(Task to complete) Repeat every record exactly, but omit the images.

________________________

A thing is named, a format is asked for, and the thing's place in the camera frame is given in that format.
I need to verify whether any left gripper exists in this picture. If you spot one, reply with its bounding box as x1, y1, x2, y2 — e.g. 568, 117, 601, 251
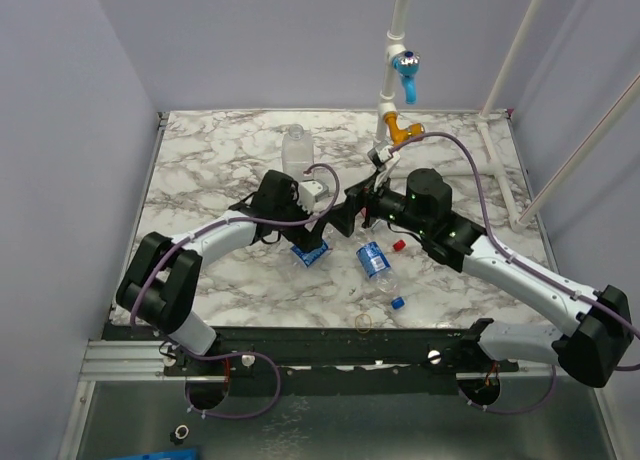
273, 188, 326, 253

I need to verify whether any blue label bottle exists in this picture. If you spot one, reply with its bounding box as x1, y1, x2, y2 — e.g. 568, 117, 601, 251
291, 241, 329, 268
356, 241, 405, 310

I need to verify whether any large clear juice bottle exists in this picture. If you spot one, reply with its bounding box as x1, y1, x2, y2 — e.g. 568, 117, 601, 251
281, 124, 314, 182

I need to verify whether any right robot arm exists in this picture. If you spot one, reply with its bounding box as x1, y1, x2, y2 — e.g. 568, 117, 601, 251
329, 168, 633, 388

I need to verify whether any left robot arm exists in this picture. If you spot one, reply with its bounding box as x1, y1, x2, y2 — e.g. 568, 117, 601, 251
115, 170, 329, 375

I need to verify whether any red label bottle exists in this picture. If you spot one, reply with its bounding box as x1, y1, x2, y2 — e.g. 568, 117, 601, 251
373, 222, 406, 252

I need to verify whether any yellow brass faucet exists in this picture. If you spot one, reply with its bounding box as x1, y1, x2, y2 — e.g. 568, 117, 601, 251
383, 111, 425, 146

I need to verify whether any rubber band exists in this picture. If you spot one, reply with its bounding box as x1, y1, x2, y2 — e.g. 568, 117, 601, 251
354, 313, 373, 334

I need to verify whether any blue faucet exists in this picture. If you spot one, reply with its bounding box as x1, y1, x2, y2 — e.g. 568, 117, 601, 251
391, 50, 420, 105

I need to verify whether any blue box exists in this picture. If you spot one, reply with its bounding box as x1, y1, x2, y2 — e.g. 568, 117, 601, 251
110, 448, 199, 460

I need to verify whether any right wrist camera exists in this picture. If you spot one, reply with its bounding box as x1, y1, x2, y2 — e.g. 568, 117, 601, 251
367, 144, 400, 182

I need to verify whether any white PVC pipe frame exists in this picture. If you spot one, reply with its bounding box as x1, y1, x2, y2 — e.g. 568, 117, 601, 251
374, 0, 543, 232

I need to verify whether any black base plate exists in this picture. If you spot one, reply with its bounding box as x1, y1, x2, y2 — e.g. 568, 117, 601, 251
99, 324, 521, 399

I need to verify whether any aluminium rail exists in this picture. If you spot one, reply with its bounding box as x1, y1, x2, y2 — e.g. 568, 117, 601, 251
80, 340, 551, 383

________________________

(Task output)
A thing is named, a format is asked for, and the thing's place in the camera frame is given in that format.
I need to verify whether any left gripper exists in this picture. If you spot one, reply with its bounding box as x1, y1, x2, y2 — e.g. 568, 117, 601, 251
273, 188, 326, 253

I need to verify whether any blue label bottle exists in this picture. If you spot one, reply with its bounding box as x1, y1, x2, y2 — e.g. 568, 117, 601, 251
291, 241, 329, 268
356, 241, 405, 310

I need to verify whether any large clear juice bottle exists in this picture. If you spot one, reply with its bounding box as x1, y1, x2, y2 — e.g. 568, 117, 601, 251
281, 124, 314, 182

I need to verify whether any right robot arm exists in this picture. If you spot one, reply with its bounding box as x1, y1, x2, y2 — e.g. 568, 117, 601, 251
329, 168, 633, 388

I need to verify whether any left robot arm exists in this picture. If you spot one, reply with its bounding box as x1, y1, x2, y2 — e.g. 568, 117, 601, 251
115, 170, 329, 375

I need to verify whether any red label bottle exists in this picture. If you spot one, reply with its bounding box as x1, y1, x2, y2 — e.g. 568, 117, 601, 251
373, 222, 406, 252

I need to verify whether any yellow brass faucet exists in this picture. If you spot one, reply with its bounding box as x1, y1, x2, y2 — e.g. 568, 117, 601, 251
383, 111, 425, 146

I need to verify whether any rubber band exists in this picture. If you spot one, reply with its bounding box as x1, y1, x2, y2 — e.g. 568, 117, 601, 251
354, 313, 373, 334

I need to verify whether any blue faucet exists in this picture. If you spot one, reply with its bounding box as x1, y1, x2, y2 — e.g. 568, 117, 601, 251
391, 50, 420, 105

I need to verify whether any blue box exists in this picture. If you spot one, reply with its bounding box as x1, y1, x2, y2 — e.g. 568, 117, 601, 251
110, 448, 199, 460

I need to verify whether any right wrist camera exists in this picture. If you spot one, reply with its bounding box as x1, y1, x2, y2 — e.g. 568, 117, 601, 251
367, 144, 400, 182

I need to verify whether any white PVC pipe frame exists in this picture. If you spot one, reply with its bounding box as x1, y1, x2, y2 — e.g. 568, 117, 601, 251
374, 0, 543, 232

I need to verify whether any black base plate exists in this picture. If you spot one, reply with its bounding box as x1, y1, x2, y2 — e.g. 568, 117, 601, 251
99, 324, 521, 399

I need to verify whether any aluminium rail exists in this picture. If you spot one, reply with its bounding box as x1, y1, x2, y2 — e.g. 568, 117, 601, 251
80, 340, 551, 383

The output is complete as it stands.